Yes, those are the 2 possible purposes. The intent of having multiple
proposals is to determine whether the group believes it is a good idea to
enable roledescription to be used as described in option 2. Or, to see if
people believe that allowing an empty roledescription to wipe out speaking
of a role carries risk that is not worth the suggested benefit. While I
understand the flexibility that option 2 offers, I believe it carries risks
that far out way the value of that flexibility. The net effect of this
flexibility, when appropriately used, is nothing more than a small reduction
in screen reader verbosity that is not necessarily always desirable. When
inappropriately used, the net effect is potentially disasterous.

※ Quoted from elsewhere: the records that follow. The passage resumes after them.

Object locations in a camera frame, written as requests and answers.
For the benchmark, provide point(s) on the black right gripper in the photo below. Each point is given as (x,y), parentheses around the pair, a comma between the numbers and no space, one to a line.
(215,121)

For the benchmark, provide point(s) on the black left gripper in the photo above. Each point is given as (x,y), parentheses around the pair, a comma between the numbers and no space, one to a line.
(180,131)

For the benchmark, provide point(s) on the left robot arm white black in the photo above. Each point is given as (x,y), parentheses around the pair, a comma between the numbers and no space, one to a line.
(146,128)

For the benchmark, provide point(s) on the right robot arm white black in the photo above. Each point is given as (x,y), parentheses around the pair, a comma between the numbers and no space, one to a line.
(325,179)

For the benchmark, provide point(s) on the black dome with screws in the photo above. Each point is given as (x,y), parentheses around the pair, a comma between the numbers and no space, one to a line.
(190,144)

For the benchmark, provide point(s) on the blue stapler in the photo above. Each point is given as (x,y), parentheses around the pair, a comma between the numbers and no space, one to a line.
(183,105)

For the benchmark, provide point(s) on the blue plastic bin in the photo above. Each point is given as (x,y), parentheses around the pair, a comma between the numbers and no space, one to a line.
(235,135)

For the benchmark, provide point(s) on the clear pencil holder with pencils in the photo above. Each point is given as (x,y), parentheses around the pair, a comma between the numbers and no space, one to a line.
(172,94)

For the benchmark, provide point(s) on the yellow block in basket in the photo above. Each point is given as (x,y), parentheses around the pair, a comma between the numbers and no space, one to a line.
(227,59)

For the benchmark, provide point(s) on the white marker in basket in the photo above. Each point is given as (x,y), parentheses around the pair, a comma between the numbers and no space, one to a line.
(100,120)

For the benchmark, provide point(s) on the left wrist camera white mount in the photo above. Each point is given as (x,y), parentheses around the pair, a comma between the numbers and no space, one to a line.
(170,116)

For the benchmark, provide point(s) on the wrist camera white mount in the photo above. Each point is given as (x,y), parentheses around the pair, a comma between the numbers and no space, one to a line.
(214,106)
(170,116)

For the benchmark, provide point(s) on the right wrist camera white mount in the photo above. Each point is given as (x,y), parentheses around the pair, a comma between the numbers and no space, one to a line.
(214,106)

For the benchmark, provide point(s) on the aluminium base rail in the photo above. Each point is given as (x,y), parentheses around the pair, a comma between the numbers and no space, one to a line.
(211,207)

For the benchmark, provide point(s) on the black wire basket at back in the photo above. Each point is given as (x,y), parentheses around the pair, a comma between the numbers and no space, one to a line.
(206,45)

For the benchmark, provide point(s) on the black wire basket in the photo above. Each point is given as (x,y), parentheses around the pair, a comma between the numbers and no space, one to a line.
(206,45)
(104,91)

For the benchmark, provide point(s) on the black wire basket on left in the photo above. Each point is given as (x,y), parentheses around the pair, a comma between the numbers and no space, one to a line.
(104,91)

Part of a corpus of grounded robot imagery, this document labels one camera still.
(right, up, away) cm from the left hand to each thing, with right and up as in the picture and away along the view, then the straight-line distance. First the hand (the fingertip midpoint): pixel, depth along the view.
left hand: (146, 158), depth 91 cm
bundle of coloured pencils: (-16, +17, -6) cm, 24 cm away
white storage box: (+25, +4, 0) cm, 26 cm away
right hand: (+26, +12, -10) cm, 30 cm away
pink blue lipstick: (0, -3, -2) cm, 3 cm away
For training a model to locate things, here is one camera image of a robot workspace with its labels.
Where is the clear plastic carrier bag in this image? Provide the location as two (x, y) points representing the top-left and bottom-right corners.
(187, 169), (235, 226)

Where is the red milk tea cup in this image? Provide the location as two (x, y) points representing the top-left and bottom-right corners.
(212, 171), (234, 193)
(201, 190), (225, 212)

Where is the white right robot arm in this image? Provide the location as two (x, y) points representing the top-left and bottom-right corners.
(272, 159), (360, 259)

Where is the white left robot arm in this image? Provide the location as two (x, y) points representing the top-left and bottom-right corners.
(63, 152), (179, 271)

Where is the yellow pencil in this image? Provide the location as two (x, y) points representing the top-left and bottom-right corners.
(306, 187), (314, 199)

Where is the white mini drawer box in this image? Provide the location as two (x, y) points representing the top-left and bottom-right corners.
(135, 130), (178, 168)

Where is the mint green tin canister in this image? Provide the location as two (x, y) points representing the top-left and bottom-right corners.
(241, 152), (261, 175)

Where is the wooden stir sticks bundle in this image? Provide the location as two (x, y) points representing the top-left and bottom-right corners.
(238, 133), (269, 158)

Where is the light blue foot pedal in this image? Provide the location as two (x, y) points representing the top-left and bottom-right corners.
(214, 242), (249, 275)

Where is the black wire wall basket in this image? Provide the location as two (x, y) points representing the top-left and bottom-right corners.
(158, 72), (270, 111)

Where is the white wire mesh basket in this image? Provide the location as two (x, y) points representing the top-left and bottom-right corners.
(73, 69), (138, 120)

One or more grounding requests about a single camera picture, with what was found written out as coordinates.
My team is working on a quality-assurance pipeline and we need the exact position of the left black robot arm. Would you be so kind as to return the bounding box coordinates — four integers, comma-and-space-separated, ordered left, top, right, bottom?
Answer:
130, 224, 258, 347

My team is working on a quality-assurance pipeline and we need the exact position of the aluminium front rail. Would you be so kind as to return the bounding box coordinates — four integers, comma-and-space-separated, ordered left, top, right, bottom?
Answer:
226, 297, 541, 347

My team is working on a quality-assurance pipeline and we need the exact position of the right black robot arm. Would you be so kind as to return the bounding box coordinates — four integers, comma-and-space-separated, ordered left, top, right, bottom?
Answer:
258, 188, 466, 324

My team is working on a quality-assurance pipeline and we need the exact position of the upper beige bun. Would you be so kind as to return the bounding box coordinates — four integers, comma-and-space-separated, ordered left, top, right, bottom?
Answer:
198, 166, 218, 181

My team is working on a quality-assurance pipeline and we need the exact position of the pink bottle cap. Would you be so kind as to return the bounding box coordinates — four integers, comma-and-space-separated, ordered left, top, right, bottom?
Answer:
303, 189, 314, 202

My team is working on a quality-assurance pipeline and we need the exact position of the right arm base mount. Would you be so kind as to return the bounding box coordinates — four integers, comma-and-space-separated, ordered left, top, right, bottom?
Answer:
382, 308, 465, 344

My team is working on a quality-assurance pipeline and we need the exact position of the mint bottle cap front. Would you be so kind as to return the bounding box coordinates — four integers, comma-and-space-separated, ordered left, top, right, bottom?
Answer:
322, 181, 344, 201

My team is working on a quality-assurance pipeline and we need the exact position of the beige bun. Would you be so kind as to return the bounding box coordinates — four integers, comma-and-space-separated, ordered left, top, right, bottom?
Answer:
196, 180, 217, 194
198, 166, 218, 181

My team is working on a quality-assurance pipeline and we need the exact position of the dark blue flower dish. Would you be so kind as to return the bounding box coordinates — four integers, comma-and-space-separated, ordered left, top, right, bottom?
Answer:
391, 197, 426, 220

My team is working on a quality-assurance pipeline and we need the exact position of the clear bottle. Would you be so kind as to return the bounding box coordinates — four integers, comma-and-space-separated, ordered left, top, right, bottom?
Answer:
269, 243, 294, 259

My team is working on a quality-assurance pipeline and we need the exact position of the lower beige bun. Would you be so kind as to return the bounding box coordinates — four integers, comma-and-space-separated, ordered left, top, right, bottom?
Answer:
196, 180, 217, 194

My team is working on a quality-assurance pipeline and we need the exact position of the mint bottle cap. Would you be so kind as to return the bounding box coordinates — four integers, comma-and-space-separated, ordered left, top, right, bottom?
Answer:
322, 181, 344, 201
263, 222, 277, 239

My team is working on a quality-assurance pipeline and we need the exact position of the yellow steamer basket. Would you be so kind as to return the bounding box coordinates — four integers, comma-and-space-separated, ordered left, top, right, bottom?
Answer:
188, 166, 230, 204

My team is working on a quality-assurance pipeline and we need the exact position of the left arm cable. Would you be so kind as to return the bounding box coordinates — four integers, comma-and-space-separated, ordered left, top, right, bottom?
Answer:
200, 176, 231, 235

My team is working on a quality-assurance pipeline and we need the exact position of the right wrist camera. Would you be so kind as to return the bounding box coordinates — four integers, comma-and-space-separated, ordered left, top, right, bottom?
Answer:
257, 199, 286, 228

And, the
challenge with guiding people to appropriate use is far from trivial,
especially since the circumstances where it would be justified are extremely
difficult to find.  The safest guidance would definitely be to avoid using
it. So, why add complexity that has high risk and questionable benefit?

 

Thus, my vote for option 3.

 

Matt

 

From: Birkir Gunnarsson [mailto:birkir.gunnarsson@deque.com] 
Sent: Wednesday, July 6, 2016 12:00 PM
To: 'Matt King' <a11ythinker@gmail.com>; 'ARIA Working Group'
<public-aria@w3.org>
Subject: RE: ACTION-2092 - Proposal ready for review - Create a proposal for
handling the role description value of ""

 

If the purpose is to disambiguate the aria-roledescription use and support,
I agree that proposal #3 is the one to go with.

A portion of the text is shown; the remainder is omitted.